Methods: A descriptive cross-sectional study was performed using an online questionnaire. Data were collected on sociodemography.  Job satisfaction was measured with Spector’s Job Satisfaction Survey (JSS) (including an added subscore for resource availability) and  workload with the National Aeronautics and Space Administration Task Load Index (NASA-TLX).

Results: Respondents (n = 238) had a  median age of 32.0 years (IQR: 27−39 years); 92.4% were female; 95.7% were dietitians, 2.4% were nutritionists and 18.9% had a  postgraduate degree. Respondents had practised the profession for a median of 8 years (IQR 3−15 years), and 225 were in dietetic and  nutrition-related jobs. Median scores indicated that they were slightly satisfied with their jobs (n = 224) and experienced slightly high  workload (n = 224). Most respondents were moderately satisfied with the nature of their work and found it rewarding. The median scores  for salaries, promotion opportunities, work environment and availability of resources were low. Total JSS was higher in older and more experienced dietitians and nutritionists than in younger ones (p < 0.05). Those employed in the government sector (n = 100) experienced  higher physical demands and levels of frustration, and had lower JJS than those employed elsewhere (n = 124), particularly regarding  promotion opportunities and resources availability.

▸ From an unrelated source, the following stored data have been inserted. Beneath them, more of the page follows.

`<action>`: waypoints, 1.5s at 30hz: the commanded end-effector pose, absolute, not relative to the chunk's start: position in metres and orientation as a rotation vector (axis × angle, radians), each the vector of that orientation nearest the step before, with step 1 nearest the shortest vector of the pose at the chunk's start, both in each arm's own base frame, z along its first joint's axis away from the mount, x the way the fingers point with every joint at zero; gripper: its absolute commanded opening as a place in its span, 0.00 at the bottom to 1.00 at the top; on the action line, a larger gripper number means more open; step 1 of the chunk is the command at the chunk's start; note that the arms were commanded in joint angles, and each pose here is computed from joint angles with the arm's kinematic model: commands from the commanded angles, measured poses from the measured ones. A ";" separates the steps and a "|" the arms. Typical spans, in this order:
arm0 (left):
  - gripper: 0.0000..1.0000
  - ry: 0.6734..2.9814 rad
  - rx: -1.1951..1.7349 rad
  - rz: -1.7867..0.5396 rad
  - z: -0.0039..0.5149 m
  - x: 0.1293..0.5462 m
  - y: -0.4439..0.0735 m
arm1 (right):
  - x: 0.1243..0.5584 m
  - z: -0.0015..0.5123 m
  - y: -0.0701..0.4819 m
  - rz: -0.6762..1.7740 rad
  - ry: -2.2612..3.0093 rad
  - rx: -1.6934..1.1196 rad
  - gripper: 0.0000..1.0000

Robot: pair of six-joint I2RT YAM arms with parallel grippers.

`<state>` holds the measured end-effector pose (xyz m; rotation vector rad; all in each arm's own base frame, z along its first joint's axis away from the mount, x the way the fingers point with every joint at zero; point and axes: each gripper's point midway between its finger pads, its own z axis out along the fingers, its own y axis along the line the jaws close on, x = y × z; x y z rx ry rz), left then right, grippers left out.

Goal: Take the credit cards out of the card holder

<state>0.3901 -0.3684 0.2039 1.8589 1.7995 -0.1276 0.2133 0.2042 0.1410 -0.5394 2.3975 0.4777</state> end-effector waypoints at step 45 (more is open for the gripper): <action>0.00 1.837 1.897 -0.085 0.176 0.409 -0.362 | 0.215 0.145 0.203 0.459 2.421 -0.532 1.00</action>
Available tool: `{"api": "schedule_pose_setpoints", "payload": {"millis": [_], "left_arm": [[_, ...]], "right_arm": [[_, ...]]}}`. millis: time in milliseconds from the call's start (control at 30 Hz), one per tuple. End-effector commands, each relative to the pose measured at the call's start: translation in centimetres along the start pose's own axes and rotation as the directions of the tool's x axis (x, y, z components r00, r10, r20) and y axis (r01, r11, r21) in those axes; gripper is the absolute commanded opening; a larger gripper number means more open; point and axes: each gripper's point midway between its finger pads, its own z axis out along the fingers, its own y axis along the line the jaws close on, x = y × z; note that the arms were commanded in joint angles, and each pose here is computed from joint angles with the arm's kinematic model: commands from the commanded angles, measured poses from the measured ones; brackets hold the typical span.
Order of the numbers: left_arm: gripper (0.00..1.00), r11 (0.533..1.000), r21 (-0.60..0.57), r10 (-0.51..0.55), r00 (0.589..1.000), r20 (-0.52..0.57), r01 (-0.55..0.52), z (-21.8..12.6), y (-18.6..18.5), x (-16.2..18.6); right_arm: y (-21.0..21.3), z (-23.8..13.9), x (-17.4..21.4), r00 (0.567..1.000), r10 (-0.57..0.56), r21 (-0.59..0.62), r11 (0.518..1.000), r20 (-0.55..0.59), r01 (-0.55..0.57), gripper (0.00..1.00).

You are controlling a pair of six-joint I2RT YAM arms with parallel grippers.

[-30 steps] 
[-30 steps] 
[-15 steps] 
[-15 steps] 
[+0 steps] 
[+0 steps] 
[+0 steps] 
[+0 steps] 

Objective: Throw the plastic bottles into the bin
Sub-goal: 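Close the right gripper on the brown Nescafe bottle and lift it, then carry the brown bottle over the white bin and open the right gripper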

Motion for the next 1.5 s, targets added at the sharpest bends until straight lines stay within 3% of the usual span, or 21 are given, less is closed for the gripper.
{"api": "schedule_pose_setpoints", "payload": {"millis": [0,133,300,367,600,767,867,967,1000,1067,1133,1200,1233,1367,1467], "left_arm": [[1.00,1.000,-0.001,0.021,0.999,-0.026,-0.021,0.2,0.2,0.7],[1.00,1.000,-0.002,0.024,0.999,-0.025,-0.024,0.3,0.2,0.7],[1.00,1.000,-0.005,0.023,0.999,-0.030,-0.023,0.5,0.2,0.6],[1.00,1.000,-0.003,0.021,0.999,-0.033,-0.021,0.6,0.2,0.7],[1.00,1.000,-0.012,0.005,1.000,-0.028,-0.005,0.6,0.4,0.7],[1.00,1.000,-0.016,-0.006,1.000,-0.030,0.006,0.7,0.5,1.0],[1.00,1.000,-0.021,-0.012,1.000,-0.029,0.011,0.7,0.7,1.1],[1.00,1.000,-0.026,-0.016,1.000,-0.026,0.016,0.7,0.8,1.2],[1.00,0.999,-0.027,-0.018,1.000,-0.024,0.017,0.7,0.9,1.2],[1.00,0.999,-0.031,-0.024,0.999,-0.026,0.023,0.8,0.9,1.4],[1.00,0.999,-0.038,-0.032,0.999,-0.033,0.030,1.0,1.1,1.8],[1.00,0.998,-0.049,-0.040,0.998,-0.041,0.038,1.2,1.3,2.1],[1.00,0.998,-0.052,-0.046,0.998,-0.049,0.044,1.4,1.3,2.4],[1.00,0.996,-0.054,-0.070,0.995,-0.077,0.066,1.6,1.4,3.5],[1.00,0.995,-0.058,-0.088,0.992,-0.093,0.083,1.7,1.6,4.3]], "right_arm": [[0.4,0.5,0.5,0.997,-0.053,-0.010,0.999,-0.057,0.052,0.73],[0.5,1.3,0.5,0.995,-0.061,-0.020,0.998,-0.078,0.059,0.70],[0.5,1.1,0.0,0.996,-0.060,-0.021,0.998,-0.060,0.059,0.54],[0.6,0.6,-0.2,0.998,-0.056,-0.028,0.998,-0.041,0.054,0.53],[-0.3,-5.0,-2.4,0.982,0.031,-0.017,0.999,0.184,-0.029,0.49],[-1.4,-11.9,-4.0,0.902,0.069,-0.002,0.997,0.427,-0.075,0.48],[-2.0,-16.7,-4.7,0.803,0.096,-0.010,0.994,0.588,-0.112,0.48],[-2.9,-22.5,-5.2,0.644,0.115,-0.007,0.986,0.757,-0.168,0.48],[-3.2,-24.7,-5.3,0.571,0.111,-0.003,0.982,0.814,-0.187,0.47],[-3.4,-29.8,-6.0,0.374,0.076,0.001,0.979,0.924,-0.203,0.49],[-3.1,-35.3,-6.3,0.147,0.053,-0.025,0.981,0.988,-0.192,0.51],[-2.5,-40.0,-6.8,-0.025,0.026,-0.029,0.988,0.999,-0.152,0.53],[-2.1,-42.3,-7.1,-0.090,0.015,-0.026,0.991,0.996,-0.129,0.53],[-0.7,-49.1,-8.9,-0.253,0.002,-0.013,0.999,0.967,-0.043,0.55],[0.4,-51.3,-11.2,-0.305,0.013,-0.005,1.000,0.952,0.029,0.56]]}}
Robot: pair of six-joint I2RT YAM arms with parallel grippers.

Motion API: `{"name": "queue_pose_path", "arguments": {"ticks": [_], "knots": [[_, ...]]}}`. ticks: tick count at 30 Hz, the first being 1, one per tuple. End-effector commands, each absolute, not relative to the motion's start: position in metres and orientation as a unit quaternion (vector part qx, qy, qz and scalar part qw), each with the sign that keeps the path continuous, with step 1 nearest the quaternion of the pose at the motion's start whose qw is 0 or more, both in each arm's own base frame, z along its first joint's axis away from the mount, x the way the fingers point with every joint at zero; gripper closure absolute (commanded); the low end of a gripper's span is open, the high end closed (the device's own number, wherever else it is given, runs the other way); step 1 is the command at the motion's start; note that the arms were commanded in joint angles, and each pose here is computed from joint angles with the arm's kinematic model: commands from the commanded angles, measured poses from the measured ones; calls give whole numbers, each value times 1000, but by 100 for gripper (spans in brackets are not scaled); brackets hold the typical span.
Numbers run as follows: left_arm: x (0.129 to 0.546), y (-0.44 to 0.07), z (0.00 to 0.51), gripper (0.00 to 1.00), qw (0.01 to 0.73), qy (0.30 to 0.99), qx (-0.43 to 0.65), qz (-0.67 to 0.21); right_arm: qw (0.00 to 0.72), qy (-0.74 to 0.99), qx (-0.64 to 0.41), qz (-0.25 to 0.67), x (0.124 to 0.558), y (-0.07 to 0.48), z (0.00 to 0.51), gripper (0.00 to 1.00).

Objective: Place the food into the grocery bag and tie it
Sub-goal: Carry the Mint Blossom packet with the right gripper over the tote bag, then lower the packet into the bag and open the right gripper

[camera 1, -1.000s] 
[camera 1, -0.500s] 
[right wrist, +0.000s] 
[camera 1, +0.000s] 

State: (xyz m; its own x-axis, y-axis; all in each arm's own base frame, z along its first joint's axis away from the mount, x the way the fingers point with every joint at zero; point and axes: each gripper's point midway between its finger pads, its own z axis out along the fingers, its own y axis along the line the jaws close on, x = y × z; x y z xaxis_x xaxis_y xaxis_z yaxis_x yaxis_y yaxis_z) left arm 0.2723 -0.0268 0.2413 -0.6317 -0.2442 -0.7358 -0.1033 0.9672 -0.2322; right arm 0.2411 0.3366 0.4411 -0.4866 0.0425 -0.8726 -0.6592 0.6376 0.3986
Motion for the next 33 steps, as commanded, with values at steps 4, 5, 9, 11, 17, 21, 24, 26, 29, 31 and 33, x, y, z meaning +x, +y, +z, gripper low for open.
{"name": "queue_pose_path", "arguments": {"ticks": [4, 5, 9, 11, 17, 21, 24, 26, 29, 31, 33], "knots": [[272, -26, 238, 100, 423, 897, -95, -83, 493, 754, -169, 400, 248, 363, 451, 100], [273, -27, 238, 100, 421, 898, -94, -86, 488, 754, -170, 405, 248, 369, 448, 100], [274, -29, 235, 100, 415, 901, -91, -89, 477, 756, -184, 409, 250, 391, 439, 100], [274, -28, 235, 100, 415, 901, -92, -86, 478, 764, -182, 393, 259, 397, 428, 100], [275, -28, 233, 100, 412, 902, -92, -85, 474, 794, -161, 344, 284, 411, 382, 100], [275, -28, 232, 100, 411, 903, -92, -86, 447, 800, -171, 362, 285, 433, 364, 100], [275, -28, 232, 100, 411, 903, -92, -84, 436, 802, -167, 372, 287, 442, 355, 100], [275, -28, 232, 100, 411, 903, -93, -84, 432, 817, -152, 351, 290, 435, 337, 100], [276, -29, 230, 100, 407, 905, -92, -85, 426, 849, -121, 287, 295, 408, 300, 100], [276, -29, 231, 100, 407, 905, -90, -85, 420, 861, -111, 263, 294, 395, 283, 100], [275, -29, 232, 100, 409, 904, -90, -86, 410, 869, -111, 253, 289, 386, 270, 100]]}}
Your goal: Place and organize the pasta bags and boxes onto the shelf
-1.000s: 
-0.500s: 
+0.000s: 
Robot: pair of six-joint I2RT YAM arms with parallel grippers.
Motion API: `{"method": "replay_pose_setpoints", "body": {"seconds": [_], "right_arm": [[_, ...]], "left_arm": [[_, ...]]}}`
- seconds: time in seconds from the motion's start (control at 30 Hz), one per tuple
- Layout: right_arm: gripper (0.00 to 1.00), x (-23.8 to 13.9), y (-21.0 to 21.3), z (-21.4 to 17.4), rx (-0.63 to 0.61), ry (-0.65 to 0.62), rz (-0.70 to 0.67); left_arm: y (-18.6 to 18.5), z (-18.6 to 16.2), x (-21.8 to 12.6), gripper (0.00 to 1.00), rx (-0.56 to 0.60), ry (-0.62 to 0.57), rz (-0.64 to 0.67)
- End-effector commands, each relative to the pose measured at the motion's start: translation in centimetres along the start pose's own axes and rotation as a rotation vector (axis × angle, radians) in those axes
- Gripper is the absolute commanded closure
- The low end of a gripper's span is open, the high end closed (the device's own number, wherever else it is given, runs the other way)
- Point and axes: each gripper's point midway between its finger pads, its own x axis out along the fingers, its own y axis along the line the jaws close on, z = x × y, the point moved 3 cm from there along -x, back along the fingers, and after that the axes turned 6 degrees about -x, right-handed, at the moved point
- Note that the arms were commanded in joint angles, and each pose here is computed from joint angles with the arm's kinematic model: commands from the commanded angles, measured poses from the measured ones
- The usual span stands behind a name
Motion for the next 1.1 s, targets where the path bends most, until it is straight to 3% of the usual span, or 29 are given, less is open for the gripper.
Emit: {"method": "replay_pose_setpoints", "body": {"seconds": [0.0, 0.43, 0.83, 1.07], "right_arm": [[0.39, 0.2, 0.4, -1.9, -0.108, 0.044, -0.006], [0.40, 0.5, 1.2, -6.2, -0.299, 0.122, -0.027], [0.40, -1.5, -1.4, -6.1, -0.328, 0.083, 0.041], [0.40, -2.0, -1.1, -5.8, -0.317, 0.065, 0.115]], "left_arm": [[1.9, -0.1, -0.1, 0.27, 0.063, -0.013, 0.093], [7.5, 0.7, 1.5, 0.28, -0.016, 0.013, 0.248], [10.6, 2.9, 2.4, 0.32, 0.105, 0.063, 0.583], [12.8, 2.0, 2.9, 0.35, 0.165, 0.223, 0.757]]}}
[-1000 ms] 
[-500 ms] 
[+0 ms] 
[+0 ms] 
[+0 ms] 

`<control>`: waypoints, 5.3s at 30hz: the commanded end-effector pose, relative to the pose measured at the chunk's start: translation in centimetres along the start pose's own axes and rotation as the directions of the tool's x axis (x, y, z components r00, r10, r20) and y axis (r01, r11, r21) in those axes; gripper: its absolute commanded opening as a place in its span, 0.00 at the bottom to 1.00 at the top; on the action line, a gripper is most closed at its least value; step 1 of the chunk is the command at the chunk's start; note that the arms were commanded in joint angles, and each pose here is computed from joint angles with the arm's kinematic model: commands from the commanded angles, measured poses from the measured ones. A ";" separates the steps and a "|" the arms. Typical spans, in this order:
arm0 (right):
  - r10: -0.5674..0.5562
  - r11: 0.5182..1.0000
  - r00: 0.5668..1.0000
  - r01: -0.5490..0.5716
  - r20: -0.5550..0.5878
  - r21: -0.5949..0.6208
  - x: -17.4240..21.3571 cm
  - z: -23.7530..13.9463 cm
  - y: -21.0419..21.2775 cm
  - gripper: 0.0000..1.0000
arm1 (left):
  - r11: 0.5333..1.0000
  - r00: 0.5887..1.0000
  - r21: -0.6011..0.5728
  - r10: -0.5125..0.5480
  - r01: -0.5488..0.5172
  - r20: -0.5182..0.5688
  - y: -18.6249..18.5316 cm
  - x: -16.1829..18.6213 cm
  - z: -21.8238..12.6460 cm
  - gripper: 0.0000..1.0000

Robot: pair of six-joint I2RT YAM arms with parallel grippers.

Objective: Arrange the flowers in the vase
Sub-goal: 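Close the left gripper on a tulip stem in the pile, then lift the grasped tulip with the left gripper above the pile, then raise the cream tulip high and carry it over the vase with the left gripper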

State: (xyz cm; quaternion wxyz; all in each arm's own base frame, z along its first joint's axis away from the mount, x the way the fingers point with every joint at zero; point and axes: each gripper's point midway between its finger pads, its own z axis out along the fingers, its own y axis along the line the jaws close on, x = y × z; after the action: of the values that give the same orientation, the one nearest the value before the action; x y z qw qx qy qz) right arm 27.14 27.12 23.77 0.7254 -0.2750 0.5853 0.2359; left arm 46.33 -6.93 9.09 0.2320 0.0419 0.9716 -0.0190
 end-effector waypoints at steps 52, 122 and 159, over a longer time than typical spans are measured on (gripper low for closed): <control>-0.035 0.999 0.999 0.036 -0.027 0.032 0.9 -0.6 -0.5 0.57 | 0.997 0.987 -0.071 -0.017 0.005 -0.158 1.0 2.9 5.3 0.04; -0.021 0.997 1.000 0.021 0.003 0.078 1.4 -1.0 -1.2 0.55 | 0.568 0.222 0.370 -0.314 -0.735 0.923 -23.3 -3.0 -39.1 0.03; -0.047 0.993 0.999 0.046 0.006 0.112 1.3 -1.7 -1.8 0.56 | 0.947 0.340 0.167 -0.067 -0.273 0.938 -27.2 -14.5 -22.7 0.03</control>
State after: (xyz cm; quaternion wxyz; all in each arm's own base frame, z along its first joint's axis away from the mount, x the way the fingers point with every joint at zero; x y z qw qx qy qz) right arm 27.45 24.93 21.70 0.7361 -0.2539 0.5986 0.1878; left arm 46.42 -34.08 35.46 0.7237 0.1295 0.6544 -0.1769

Conclusion: Despite being generally positive towards practising their profession,  South African dietitians and nutritionists, particularly in the public health sector, experienced only slight job satisfaction, related to salary  and promotion issues and lack of resources, and were slightly overworked. Understanding the factors that shape perceptions of work  within nutrition and dietetics may assist managers in recruiting and retaining a highly skilled workforce, particularly in developing  countries with overburdened healthcare systems.